Thea: 10:44 There’s an intelligence and intelligibility. It’s there for us to pay attention to or to ignore, and that sort of sets our route.
Anne: 10:53 And so getting back to moving through challenges, meeting challenges, how we face our obstacles and move through life. That is what sets the tone. That is what informs the way we do it.
Thea: 11:12 Yeah. And is it purposeful? Is it meaningful? That depends on what we choose, like how we’re able to perceive it because it is, we’re either aware of it or we’re not.
Anne: 11:26 Right. And probably learning and growing either way. Right? Hopefully. Sometimes we can get pretty stuck.
Thea: 11:38 And God, I mean, It’s like even those getting stuck, Oh, we were likening this to an analogy of birth later on in our conversation. We didn’t get there yet, but even that, right? Is there some something that getting stuck for a moment and then you find a new route through it, but you have to sometimes surrender then to that being stuck. I am stuck, and then something else can move or you can get back into the movement or be picked up by the movement.
Anne: 12:12 Well because you know, a theme that has come up in other discussions I’ve had recently is just that everything is moving, and so it’s when we try to when we put on this pretense of it being static, it makes the whole thing way harder, right? It’s always moving. So we just have to––I mean this sounds, it always gets down to the platitudinal, trite cliches.
Thea: 12:50 Well there’s truth in those.
Anne: 12:50 Yes, they’re here for a reason, but that’s the “going with the flow.” And you know, I don’t mean it in that way.
Thea: 12:58 Well, here’s the thing though, as you were saying, being static, being without movement, that’s what creates the static and what earlier in some conversation we were having, I was thinking that’s part of––oh, talking about the birth or the moving through obstacles, the unfolding or the shucking off of that which is staticky. Like those little pieces that aren’t in the flow. The more we let go of those with less and less of our own resistance to them being let go, the freer we are in that flow, the more strong the current is and the clearer it is, whatever it is, however, moving.
Anne: 13:42 Totally. Well that’s also you know, it’s casting away expectation of what one thought it was going to be, look like, or whatever. That’s one thing, is being able to do that quickly. It makes you get through things a lot more quickly and more easily I think with less resistance. But also, it strikes me to then bring up the fact, the importance of then what foundational principles are you holding onto? Because we have to hold on to something, right? To get us through whatever it is. So what is the foundational principle that allows you to just with grace, with dignity, with courage, with faith, faith, faith. That’s the biggest part of it, right? With faith. So are those? Those are the foundational principles, right?

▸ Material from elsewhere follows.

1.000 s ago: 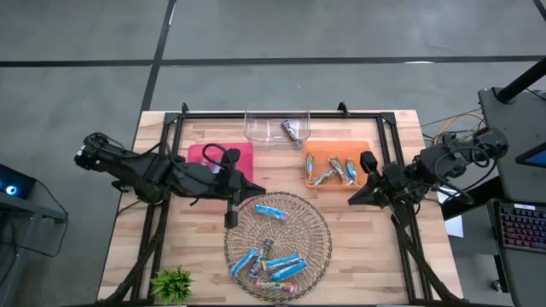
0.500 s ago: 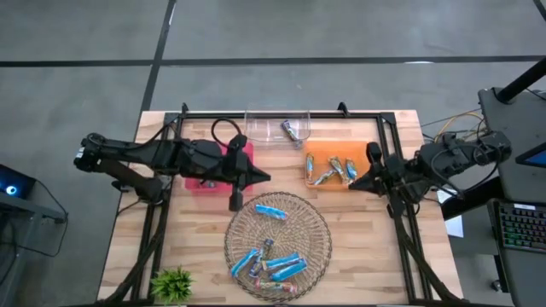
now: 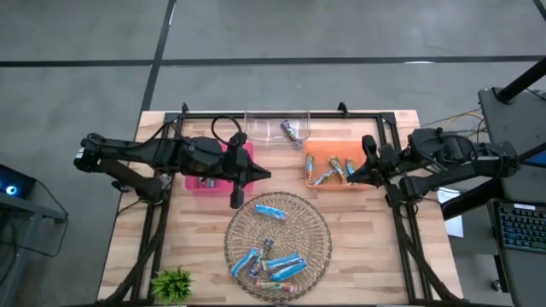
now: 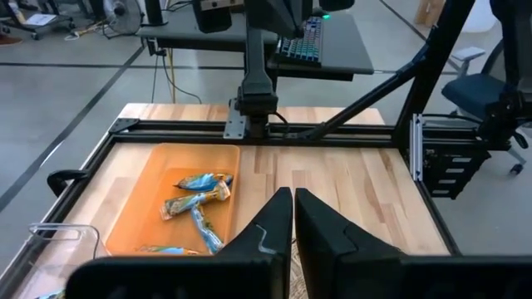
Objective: Pick and place Granola Bars by type
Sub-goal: Put the red granola bar into the pink bin
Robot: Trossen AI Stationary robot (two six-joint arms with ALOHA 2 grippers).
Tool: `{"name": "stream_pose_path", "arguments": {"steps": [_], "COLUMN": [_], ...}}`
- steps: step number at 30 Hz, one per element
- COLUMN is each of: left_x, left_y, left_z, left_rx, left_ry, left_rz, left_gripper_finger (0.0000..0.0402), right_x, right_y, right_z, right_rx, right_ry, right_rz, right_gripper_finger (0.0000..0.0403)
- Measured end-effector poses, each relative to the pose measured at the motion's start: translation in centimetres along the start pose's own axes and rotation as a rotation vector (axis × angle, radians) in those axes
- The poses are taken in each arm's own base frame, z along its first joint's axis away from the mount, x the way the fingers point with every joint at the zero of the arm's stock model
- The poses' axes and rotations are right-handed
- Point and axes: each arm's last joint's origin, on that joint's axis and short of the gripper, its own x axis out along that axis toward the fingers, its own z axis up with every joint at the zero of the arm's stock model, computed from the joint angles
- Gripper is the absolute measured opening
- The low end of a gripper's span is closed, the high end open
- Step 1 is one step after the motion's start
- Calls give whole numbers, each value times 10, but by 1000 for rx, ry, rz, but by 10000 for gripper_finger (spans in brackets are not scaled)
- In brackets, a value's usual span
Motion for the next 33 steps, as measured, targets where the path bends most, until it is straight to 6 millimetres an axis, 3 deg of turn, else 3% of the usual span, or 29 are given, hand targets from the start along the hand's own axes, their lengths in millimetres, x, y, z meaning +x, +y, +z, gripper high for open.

Thea: 14:39 Like every religion has these tenets, ways of being that you hold onto. And so those are the framework. Those are the structure. That’s like the bones of it all for everything else to work around.
Anne: 14:57 Exactly. But you know, the words can stop losing their meaning. Right. And that’s the problem with organized religion.
Thea: 15:06 And that’s why there are aspects that we’ve had conversations about. It’s like we’re in a time of developing a new language. Language is constantly moving because things start to mean different things when they lose their, their root to the meanings. So sometimes we have to find ways to revitalize those meanings. And even maybe it’s just bringing the depth and breadth of these things to go with the flow. I mean all these phrases. They’re all in it.
Anne: 15:45 The Tao, yeah. I think we should cut it.
Thea: 15:58 I think it’s done. I think it’s done. Yeah. Well, there might be more thoughts that come up.
Anne: 16:03 There may be! All right. See ya folks.